Prompt:
The records below are split into lines. How many of those lines contain the string "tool"? Reply with the number only.

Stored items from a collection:
•••

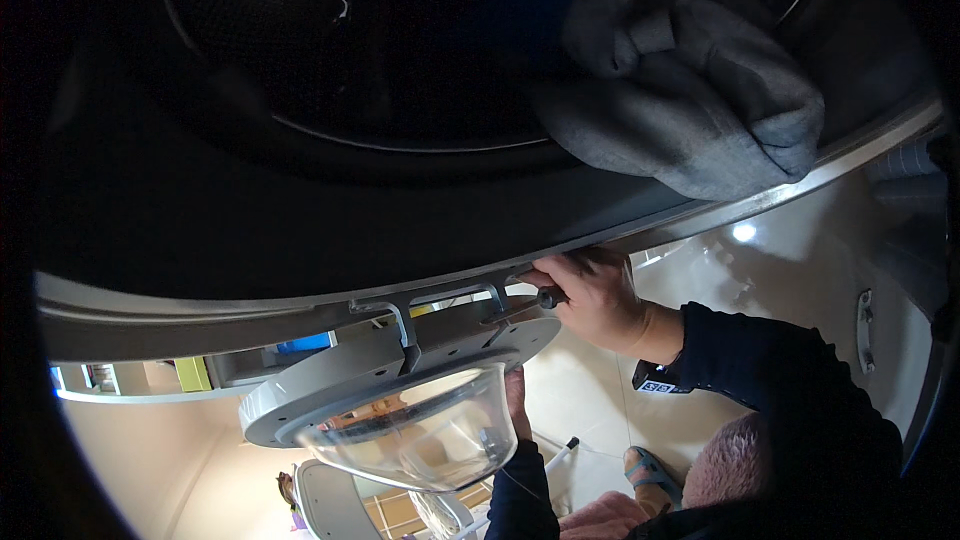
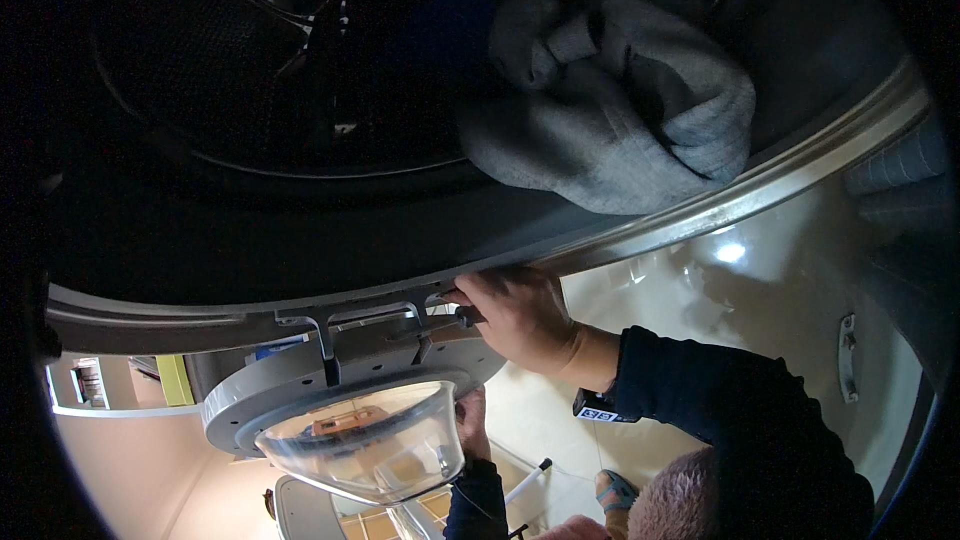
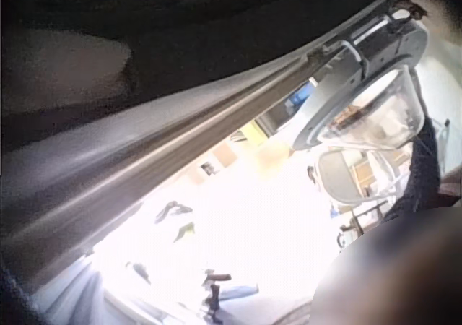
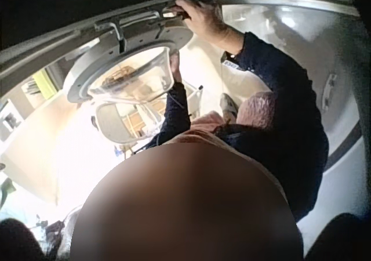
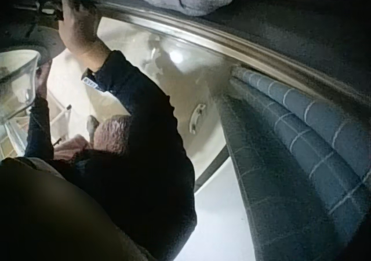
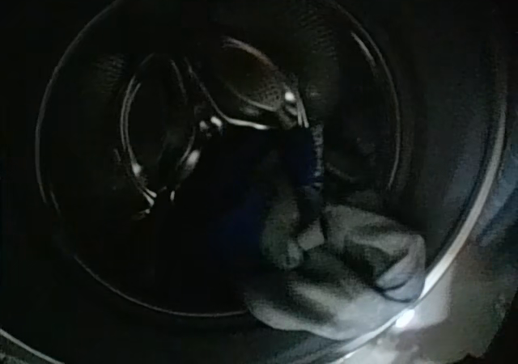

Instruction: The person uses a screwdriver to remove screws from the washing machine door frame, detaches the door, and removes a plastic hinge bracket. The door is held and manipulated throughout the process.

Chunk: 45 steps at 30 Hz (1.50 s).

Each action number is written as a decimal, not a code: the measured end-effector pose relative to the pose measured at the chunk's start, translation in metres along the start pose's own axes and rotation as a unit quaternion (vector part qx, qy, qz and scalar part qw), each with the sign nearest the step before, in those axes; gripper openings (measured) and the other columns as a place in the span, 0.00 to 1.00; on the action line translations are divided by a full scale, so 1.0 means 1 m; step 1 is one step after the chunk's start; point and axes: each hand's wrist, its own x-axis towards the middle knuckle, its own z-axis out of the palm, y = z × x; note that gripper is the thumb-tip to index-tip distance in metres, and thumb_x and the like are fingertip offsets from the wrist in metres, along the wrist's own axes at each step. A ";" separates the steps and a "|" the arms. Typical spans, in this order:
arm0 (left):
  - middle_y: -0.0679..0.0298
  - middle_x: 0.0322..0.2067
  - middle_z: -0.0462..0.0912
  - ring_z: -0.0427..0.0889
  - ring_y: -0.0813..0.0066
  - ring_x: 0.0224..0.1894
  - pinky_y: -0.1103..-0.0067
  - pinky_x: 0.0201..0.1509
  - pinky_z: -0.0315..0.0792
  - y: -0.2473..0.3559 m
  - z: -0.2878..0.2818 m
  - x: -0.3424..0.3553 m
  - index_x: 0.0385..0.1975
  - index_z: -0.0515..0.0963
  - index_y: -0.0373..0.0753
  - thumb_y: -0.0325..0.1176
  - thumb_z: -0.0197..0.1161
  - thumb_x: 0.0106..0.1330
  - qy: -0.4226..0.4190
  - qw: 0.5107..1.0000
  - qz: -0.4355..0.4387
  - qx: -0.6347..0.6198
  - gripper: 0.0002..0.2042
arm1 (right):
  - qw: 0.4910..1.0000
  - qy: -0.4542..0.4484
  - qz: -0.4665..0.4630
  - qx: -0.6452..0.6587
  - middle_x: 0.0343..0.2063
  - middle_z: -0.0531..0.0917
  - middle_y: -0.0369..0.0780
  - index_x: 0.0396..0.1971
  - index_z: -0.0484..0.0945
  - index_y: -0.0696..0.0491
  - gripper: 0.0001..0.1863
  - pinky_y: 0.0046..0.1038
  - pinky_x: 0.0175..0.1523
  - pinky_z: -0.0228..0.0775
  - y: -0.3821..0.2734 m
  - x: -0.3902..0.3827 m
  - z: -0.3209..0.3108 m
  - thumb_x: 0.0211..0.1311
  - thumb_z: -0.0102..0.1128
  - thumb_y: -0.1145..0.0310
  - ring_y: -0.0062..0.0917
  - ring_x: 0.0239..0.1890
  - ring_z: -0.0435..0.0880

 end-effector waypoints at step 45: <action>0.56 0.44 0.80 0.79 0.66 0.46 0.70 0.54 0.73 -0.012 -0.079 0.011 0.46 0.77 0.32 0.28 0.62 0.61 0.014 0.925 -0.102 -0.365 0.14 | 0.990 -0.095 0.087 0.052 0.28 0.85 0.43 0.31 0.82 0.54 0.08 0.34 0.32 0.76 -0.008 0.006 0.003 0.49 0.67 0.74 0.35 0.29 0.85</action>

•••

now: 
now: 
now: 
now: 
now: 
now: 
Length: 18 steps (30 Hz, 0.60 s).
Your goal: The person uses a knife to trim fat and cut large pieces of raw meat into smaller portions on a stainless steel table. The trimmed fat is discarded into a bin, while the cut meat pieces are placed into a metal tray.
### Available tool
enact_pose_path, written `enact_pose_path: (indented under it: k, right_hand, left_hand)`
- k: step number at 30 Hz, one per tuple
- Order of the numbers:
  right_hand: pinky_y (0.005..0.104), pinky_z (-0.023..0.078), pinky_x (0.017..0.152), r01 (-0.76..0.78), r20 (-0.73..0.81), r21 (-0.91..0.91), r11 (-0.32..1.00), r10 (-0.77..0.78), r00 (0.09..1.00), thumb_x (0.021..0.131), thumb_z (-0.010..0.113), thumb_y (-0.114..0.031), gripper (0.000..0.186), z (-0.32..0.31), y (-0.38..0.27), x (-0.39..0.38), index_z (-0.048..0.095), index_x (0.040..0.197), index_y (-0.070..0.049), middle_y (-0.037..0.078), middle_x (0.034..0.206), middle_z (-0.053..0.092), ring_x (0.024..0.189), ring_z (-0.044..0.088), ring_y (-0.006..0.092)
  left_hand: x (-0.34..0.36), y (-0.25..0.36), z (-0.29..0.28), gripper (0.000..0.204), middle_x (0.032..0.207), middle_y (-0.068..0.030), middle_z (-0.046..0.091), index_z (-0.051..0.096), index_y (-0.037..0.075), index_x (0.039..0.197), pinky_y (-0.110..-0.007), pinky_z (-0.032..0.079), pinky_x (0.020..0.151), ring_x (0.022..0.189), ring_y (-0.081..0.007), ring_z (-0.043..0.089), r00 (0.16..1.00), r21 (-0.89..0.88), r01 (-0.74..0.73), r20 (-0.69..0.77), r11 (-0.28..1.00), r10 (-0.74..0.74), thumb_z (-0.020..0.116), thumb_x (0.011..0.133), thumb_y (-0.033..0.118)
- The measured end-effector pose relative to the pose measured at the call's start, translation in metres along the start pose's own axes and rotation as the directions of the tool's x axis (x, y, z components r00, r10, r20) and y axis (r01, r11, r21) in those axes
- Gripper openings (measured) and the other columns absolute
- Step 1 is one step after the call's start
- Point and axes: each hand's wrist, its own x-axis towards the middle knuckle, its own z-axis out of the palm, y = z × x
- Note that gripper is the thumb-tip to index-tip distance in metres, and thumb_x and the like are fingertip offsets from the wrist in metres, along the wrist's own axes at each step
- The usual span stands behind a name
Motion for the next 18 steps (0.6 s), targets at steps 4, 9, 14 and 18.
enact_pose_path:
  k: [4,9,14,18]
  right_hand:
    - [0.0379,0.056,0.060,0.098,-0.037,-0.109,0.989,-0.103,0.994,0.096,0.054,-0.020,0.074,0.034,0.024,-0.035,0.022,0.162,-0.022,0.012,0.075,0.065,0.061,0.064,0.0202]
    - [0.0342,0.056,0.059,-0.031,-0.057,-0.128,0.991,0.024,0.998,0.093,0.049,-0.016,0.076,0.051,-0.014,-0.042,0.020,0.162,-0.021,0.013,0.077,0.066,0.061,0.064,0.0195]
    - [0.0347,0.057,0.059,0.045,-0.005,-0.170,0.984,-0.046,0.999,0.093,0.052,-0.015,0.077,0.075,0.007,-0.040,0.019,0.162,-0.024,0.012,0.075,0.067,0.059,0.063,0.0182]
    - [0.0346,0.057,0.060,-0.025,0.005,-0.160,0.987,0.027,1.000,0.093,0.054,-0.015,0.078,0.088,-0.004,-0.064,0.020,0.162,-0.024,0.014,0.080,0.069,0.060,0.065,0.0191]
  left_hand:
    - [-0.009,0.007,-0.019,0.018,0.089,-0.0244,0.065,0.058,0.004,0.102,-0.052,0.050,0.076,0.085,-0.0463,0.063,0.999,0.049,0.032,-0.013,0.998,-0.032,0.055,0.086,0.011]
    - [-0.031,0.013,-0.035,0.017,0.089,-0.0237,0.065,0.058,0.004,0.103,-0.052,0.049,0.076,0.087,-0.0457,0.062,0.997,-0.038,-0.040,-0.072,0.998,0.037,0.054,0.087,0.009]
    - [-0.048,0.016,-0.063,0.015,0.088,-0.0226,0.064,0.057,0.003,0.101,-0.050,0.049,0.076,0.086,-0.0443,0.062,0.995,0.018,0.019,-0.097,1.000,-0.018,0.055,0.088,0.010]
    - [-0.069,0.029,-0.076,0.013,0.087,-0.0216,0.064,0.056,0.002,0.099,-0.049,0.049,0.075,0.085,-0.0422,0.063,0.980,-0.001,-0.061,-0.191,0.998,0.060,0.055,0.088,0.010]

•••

Task solution:
2